What you will do: An exact copy of the listing below is required, minus its pictures.

# # #

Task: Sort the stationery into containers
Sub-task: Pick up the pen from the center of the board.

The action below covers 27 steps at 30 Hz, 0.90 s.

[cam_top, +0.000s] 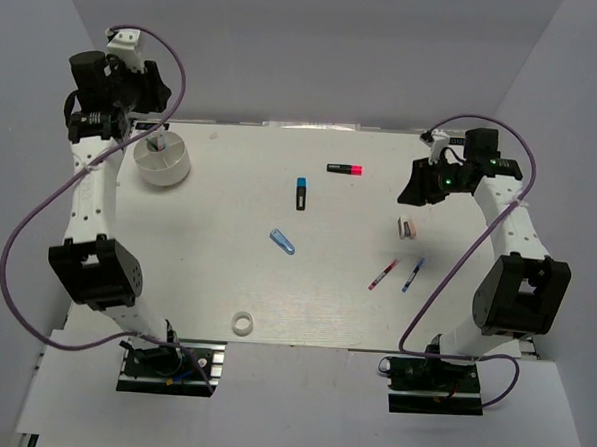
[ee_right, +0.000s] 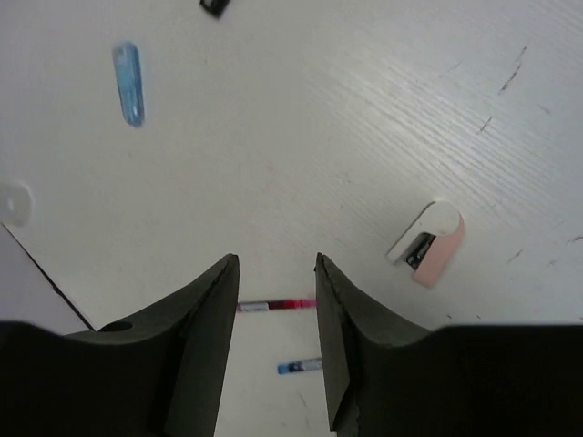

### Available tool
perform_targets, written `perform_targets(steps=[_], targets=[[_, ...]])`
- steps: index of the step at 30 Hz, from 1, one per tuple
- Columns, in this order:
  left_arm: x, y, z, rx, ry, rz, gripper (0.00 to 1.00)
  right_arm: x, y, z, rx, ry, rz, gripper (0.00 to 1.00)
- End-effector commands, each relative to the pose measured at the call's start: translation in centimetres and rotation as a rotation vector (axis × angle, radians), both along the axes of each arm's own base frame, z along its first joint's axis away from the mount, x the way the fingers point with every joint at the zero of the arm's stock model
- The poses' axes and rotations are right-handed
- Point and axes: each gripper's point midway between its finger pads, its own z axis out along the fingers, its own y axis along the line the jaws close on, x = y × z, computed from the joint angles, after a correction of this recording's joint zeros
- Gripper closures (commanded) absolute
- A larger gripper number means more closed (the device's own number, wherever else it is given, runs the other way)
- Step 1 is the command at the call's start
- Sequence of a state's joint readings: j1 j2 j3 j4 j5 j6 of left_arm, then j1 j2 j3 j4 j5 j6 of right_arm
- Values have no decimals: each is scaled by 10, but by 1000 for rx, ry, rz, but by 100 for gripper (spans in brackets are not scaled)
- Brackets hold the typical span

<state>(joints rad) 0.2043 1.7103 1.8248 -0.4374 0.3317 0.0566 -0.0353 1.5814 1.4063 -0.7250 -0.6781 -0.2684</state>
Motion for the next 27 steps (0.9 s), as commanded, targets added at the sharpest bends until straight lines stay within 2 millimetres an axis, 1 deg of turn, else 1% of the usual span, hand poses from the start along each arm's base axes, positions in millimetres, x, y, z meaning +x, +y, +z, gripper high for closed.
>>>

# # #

Response box:
Task: Sort the stationery into containers
Sub-task: Pick up the pen from the center of the board.

The action below covers 27 steps at 30 Hz, 0.90 s.

[cam_top, +0.000s] 
[ee_right, +0.000s] 

### Available tool
perform_targets, written `perform_targets(steps=[_], targets=[[_, ...]])`
- steps: index of the step at 30 Hz, from 1, one per tuple
- Columns, in this order:
  left_arm: x, y, z, rx, ry, rz, gripper (0.00 to 1.00)
  right_arm: x, y, z, rx, ry, rz, gripper (0.00 to 1.00)
- End-effector commands, each relative to the pose measured at the call's start: translation in centimetres and rotation as a rotation vector (axis × angle, radians), both along the axes of each arm's own base frame, z along its first joint's axis away from the mount, x the way the fingers point with every joint at the zero of the arm's stock model
- The poses' axes and rotations are right-handed
- Point and axes: each gripper's point midway between its finger pads, its own z axis out along the fingers, its own y axis along the line the jaws close on, x = y × z, computed from the joint angles, after a correction of this recording's joint zeros
- Gripper closures (commanded) absolute
- A larger gripper number means more closed (the device's own number, wherever else it is given, runs the other way)
- Step 1 is the command at the call's start
- Sequence of a state's joint readings: j1 j2 j3 j4 j5 j6 of left_arm, then j1 j2 j3 j4 j5 j6 of right_arm
- Values have no decimals: each is scaled by 10, but by 1000 for rx, ry, rz, but by 100 for gripper (spans in brackets are not scaled)
- Brackets hold the typical span

<state>(joints rad) 0.2043 1.7103 1.8248 -0.4374 0.3317 0.0566 -0.0353 1.5814 1.4063 -0.7250 -0.6781 -0.2684</state>
Motion for the next 27 steps (0.9 s), as commanded, targets added at the sharpest bends until straight lines stay within 2 millimetres an axis, 1 deg of turn, else 1% of the usual span, hand poses from the start along each arm's base axes, positions in millimetres, x, y, z meaning +x, +y, +z, gripper high for closed.
>>>

As written, the answer is complete.